En fait, toutes les fautes évoquées dans cette paracha ont un rapport avec la parole.
Mais ici il n'est pas question de "lachone hara", la médisance (sauf peut-être dans le cas de Miriam, mais il faut lire les commentaires pour lesquels elle médisait de Moché en prenant la défense de son épouse), il est plutôt question d'un manque de filtre entre la pensée et la parole.
Les moments de découragement par lesquels passent les hébreux sont naturels et légitimes, tant qu'ils restent au niveau du ressenti individuel. Dans ce cas, il est possible, et même recommandé de mettre le mal en mots devant un interlocuteur qui va aider à canaliser cette angoisse et guider vers une façon de la surmonter. Ce qui est dangereux et risque de mener à la catastrophe, ce sont les mouvements de masse incontrôlés, la panique de la foule que personne ne peut maîtriser. L'histoire des révoltes et des révolutions montre qu'il n'y a rien de plus incontrôlable qu'une foule qui se déchaine, sans chef, sans leader ni but particulier. Dans ces moments de délire collectif, n'importe quelle parole peut avoir des conséquences dramatiques : on peut crier "à la bastille!" comme "mort aux juifs"! Et le sens commun est brouillé.
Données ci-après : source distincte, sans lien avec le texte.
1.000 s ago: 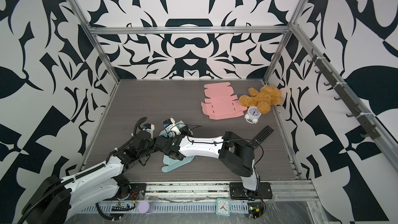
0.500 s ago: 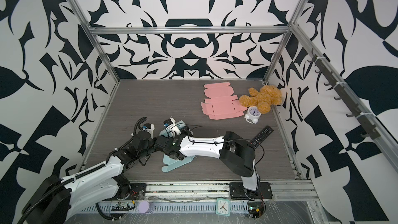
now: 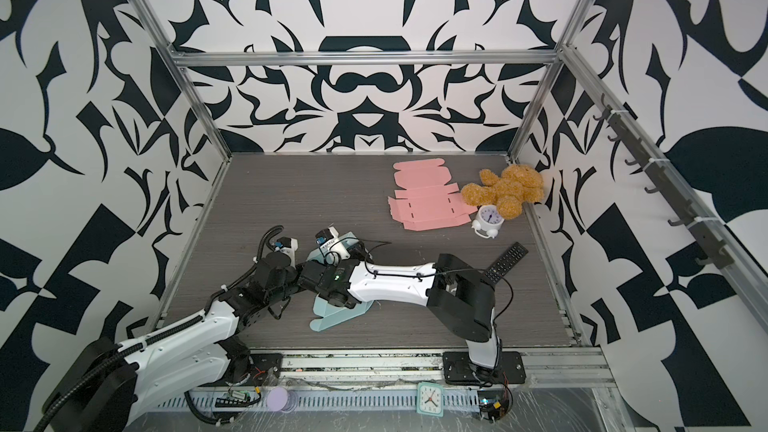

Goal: Fold the paper box

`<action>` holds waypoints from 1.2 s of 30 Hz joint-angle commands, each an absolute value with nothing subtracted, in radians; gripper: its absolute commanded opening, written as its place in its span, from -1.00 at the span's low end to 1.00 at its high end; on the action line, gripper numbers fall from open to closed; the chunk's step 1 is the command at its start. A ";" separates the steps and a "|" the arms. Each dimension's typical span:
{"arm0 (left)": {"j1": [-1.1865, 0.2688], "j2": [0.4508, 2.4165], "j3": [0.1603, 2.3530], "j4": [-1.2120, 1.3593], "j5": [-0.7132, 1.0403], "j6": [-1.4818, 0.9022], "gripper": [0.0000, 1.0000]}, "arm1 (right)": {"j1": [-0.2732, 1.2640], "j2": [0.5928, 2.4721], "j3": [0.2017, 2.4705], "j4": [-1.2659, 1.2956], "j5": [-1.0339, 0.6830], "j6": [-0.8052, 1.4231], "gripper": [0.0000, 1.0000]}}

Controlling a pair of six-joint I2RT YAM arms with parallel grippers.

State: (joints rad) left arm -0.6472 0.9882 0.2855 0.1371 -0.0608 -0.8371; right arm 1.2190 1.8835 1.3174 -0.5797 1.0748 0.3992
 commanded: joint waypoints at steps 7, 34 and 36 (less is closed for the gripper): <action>-0.650 0.974 0.281 0.158 -0.069 -0.827 -1.00 | 1.245 1.785 1.272 -0.548 1.042 0.369 -0.26; -0.733 1.089 0.366 0.175 -0.081 -0.435 -1.00 | 0.895 1.259 0.901 -0.182 0.002 0.486 0.57; -0.748 1.112 0.374 0.186 -0.094 -0.427 -1.00 | 0.884 1.282 0.894 -0.156 -0.020 0.486 0.58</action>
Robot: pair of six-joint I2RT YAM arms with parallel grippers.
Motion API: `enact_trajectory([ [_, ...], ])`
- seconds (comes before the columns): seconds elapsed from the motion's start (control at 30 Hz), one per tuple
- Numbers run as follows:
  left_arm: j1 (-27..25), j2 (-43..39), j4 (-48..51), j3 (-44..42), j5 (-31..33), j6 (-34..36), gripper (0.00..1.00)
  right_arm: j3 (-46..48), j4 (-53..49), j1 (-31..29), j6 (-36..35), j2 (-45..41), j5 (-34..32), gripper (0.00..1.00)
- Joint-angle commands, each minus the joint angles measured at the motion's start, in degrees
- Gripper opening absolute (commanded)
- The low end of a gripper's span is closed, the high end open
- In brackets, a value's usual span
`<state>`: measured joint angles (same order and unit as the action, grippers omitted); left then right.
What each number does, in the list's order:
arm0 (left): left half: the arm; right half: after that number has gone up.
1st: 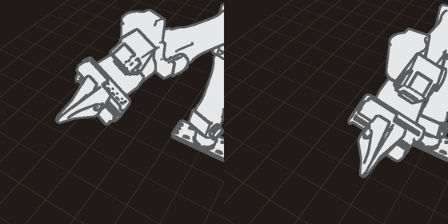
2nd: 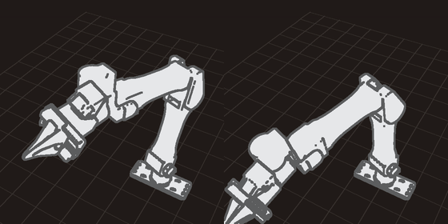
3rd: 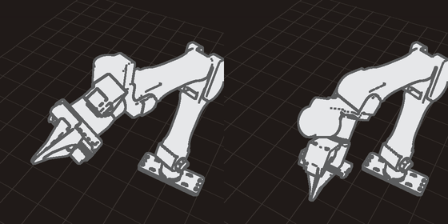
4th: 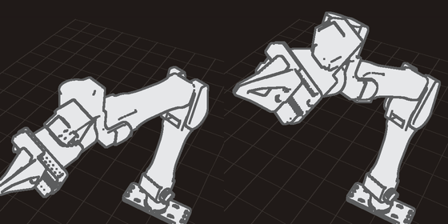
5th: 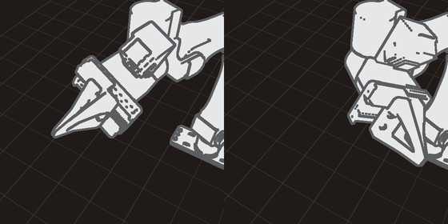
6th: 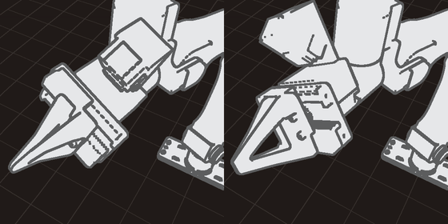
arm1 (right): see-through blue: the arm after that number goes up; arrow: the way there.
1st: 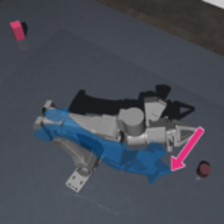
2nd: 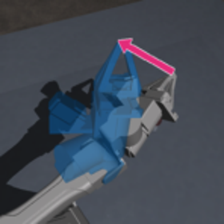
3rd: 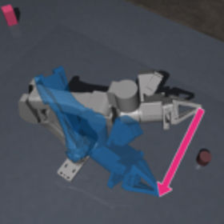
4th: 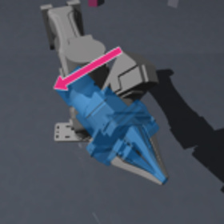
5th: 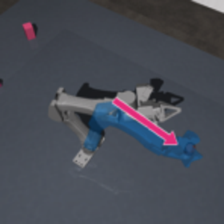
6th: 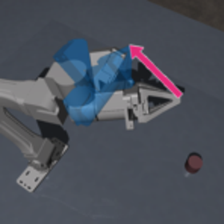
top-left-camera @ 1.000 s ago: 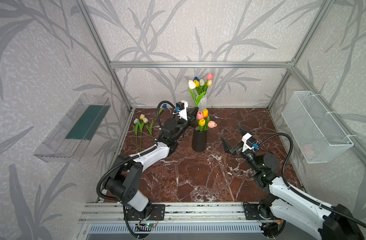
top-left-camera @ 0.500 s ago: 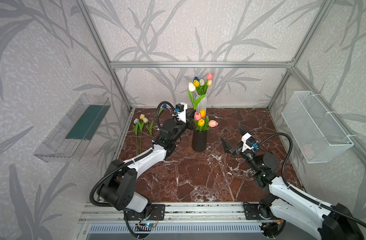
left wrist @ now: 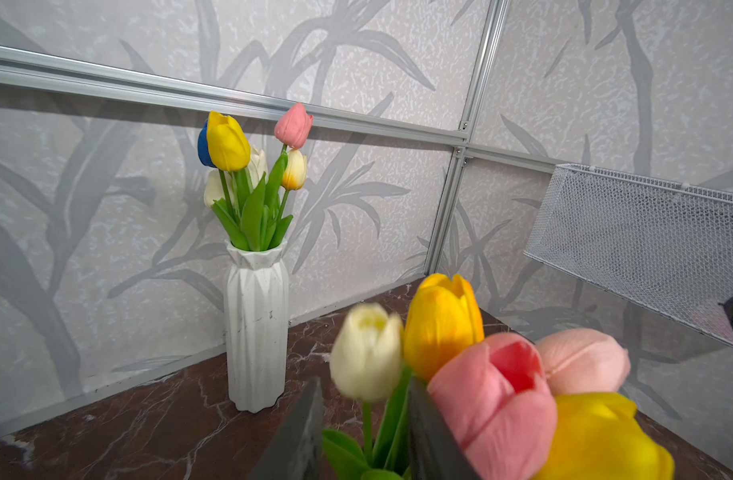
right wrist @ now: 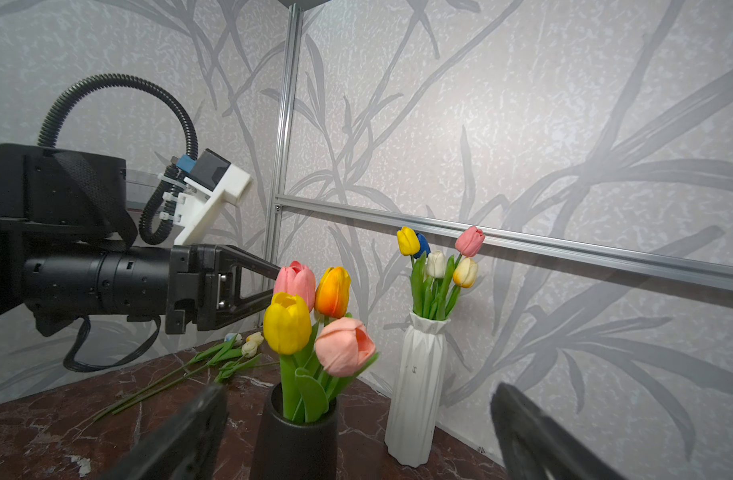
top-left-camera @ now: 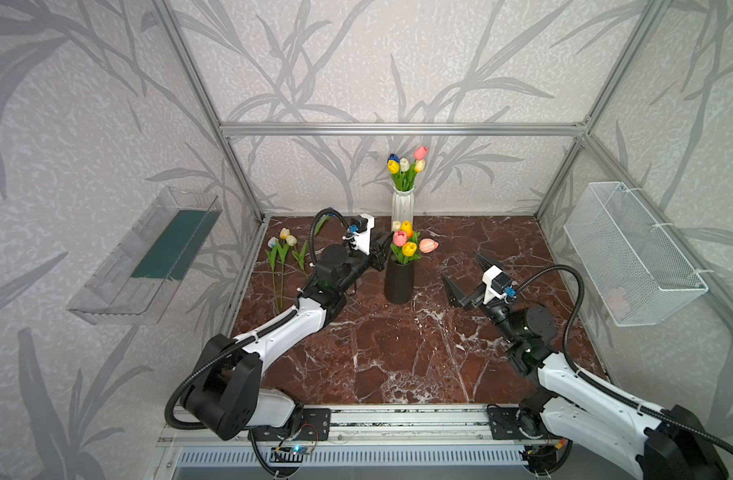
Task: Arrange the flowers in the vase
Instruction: 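Withdraw the left gripper back toward the remaining loose tulips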
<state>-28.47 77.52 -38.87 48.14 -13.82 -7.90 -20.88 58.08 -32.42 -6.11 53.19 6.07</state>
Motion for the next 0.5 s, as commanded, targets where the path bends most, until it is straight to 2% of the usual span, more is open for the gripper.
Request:
enact_trajectory([
  [0.0,1.11,-3.82,6.45,-0.28,-0.61,4.88,0.44,0.22,2.31,-0.27,-0.88,0.07,0.26,1.0],
  [0.13,5.8,-6.73,12.62,-0.62,-0.73,3.59,0.49,0.38,2.13,-0.28,-1.08,0.33,0.26,1.0],
  [0.23,11.84,-7.34,15.15,-1.28,1.09,-1.53,0.5,0.4,2.58,-0.27,-0.76,0.69,0.02,1.0],
  [0.3,16.19,-6.14,17.84,-0.75,4.38,-5.94,0.57,0.57,2.38,-0.32,-0.01,0.48,0.01,1.0],
  [0.37,19.74,-2.44,28.04,3.81,9.02,-8.09,0.58,0.97,1.18,-0.27,2.28,-0.44,-0.19,1.0],
  [0.43,21.52,3.6,40.26,10.6,13.34,-7.28,0.58,1.79,0.01,-0.32,3.54,-1.38,1.34,1.0],
  [0.47,22.44,7.3,46.22,14.44,14.63,-7.05,0.54,2.22,-0.58,-0.36,4.01,-1.74,1.57,1.0],
])
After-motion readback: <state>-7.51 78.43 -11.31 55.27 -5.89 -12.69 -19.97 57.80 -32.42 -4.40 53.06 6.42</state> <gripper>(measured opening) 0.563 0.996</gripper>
Il faut donc impérativement éduquer, élever, cette foule, cette masse, ce "troupeau" pour reprendre la métaphore du chef qui est appelé "pasteur" ou "berger", même si, il faut le reconnaître, c'est fait de façon très violente, avec beaucoup de morts (par le feu ou par l'indigestion de cailles). Mais qui a déjà eu un groupe à mener sait que parfois il faut être sévère avec le groupe pour protéger les individus en particulier.
Tout le but de la tradition juive par la suite va être de se donner les moyens d'éduquer chaque individu afin de ne plus jamais avoir à sévir contre la masse. Mais ce travail est évidemment de très, très longue haleine. Ainsi le fait d'enseigner à nos enfants la pratique des Mitsvot, le respect de la Halakha, la domination de soi, la maîtrise de ses instincts, au niveau individuel, permettra peut-être un résultat positif qui rejaillira sur l'ensemble du peuple.
Mais ce qu'il faut bien avoir à l'esprit, c'est que l'aspiration n'est pas d'avoir un peuple entièrement discipliné qui parle d'une seul voix, mais une communauté de gens qui réussissent à accéder à la liberté, une liberté maîtrisée qui n'est pas dangereuse ni destructrice.